§ PROBLEM DESCRIPTION
Report each line of the data below in which "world" appears.

§ PROVIDED RECORDS
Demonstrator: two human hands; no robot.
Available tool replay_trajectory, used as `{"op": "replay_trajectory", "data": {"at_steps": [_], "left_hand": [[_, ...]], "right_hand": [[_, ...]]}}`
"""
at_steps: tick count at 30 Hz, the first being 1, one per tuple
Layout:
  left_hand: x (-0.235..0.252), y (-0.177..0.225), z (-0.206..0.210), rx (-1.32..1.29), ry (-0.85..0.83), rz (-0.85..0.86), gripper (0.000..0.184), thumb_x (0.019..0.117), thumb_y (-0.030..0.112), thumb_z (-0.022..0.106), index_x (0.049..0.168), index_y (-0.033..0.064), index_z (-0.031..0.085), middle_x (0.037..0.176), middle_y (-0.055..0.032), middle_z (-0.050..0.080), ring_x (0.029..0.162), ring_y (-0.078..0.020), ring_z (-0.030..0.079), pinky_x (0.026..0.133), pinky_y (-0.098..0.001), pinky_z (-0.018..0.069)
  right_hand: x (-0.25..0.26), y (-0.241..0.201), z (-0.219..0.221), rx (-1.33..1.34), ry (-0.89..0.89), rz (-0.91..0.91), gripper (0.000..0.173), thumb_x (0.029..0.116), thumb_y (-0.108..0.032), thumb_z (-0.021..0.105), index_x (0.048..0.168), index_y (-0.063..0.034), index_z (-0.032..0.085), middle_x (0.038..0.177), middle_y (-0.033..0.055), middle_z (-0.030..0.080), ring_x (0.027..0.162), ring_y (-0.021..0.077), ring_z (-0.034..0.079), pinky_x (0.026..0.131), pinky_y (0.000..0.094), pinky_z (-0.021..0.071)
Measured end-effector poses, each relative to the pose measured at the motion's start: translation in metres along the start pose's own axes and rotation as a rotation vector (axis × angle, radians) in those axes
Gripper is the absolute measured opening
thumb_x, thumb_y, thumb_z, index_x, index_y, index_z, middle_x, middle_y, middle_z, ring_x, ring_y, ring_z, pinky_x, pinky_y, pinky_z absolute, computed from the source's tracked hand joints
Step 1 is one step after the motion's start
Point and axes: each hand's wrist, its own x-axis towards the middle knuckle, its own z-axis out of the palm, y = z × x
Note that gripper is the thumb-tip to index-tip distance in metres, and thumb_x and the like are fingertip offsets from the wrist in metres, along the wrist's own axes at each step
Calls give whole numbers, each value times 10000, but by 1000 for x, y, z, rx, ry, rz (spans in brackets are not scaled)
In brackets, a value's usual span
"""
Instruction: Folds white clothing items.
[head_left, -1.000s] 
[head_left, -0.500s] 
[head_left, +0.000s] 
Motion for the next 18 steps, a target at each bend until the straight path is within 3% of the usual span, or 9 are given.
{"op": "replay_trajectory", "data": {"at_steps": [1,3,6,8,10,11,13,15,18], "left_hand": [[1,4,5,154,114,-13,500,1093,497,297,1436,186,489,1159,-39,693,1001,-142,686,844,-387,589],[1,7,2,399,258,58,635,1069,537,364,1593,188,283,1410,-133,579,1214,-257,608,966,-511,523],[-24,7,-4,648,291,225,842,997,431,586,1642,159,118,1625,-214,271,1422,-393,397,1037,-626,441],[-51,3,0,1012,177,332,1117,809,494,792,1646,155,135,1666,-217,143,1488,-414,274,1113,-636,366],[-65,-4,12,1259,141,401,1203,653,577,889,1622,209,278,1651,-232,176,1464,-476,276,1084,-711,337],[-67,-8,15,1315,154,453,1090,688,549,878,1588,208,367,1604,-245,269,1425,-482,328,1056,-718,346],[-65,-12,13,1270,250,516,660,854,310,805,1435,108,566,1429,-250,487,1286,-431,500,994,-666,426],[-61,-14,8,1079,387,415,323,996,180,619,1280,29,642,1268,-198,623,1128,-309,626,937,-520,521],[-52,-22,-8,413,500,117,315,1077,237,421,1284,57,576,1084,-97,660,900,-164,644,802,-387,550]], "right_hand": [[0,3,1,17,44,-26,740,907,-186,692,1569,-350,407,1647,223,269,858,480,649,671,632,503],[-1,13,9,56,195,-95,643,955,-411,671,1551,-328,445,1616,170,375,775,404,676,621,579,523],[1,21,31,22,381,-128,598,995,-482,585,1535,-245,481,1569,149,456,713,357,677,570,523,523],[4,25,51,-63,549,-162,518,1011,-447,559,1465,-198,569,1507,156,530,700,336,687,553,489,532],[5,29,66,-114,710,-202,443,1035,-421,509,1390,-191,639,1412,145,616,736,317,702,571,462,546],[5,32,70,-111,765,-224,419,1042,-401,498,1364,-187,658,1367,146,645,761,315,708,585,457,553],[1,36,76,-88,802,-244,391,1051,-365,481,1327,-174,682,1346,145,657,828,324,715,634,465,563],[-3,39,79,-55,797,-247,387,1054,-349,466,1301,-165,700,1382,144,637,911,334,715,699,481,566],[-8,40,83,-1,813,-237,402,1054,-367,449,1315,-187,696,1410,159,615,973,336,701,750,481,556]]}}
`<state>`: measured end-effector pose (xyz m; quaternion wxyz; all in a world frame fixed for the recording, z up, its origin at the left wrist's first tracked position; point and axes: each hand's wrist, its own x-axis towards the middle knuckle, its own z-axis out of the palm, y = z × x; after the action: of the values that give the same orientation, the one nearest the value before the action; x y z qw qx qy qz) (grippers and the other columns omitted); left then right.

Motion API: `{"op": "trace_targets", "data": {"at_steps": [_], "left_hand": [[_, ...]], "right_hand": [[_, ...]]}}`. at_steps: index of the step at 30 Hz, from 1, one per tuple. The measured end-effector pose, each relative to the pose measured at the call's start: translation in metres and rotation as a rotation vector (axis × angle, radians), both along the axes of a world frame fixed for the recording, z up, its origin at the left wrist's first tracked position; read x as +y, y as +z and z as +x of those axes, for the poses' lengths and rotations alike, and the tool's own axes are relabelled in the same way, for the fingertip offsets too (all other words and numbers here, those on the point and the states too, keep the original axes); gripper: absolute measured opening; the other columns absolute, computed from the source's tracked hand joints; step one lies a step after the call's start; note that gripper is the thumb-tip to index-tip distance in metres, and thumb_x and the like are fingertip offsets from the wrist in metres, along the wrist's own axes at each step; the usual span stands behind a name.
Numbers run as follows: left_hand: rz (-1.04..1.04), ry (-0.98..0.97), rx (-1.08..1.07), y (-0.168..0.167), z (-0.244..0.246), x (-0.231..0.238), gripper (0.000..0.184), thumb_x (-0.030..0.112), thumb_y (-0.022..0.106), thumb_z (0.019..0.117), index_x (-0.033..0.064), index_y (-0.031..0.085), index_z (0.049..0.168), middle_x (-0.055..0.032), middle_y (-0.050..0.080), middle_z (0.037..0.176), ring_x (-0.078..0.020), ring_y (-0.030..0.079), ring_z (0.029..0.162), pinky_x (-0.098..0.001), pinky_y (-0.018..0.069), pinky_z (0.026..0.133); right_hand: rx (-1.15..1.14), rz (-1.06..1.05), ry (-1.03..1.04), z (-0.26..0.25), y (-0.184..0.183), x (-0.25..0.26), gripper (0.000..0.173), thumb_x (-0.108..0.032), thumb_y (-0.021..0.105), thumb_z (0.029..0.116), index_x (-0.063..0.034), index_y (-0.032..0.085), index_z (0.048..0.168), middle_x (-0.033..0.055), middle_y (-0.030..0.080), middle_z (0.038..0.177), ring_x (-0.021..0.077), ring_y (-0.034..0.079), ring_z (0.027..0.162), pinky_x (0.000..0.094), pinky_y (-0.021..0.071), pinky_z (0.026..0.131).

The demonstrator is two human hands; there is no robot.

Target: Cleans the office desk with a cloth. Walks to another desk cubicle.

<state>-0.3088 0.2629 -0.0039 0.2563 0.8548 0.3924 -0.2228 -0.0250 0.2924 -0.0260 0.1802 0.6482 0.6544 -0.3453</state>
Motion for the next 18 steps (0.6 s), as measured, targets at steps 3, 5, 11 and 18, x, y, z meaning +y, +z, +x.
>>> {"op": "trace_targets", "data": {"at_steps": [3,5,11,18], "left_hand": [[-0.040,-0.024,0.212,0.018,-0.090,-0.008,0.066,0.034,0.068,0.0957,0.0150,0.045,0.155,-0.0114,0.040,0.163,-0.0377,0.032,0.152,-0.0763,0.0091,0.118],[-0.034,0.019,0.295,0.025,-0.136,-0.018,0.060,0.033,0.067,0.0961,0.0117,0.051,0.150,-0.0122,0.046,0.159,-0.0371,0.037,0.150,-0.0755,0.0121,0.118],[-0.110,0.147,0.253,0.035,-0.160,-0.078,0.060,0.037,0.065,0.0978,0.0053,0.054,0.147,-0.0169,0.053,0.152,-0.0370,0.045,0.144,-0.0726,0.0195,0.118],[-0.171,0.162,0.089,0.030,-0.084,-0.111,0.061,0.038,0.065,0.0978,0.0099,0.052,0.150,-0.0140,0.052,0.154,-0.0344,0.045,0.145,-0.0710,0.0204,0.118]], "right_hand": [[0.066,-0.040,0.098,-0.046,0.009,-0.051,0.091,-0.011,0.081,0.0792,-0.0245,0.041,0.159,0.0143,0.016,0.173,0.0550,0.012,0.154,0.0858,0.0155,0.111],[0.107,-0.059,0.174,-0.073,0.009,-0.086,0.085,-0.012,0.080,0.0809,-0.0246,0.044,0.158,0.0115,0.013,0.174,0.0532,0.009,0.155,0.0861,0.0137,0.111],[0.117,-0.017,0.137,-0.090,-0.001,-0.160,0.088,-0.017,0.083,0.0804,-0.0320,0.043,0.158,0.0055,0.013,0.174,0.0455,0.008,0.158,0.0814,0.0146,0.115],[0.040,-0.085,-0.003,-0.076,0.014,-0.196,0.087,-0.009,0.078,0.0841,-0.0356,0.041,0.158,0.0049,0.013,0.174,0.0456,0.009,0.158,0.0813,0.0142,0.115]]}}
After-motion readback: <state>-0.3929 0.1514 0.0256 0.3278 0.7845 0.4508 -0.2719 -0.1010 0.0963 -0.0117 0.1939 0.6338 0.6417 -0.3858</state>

§ REPLY
`<state>`: measured end-effector pose (xyz m; quaternion wxyz; all in a world frame fixed for the recording, z up, its origin at the left wrist's first tracked position; point and axes: each hand's wrist, its own x-axis towards the middle knuckle, its own z-axis out of the palm, y = z × x; after the action: of the values that give the same orientation, the one nearest the value before the action; x y z qw qx qy qz) (grippers and the other columns omitted); left then right.
Motion API: `{"op": "trace_targets", "data": {"at_steps": [_], "left_hand": [[_, ...]], "right_hand": [[_, ...]]}}`. at_steps: index of the step at 30 Hz, from 1, one per tuple. The measured end-effector pose, each relative to the pose measured at the call's start: translation in metres and rotation as a rotation vector (axis × angle, radians), both along the axes of a world frame fixed for the recording, z up, its origin at the left wrist's first tracked position; read x as +y, y as +z and z as +x of those axes, for the poses' lengths and rotations alike, and the tool's own axes are relabelled in the same way, for the fingertip offsets too (all other words and numbers here, those on the point and the states too, keep the original axes); gripper: absolute measured opening; the other columns absolute, computed from the source's tracked hand joints; step one lies a step after the call's start; note that gripper is the thumb-tip to index-tip distance in metres, and thumb_x and the like are fingertip offsets from the wrist in metres, along the wrist's own axes at each step; the usual span stands behind a name.

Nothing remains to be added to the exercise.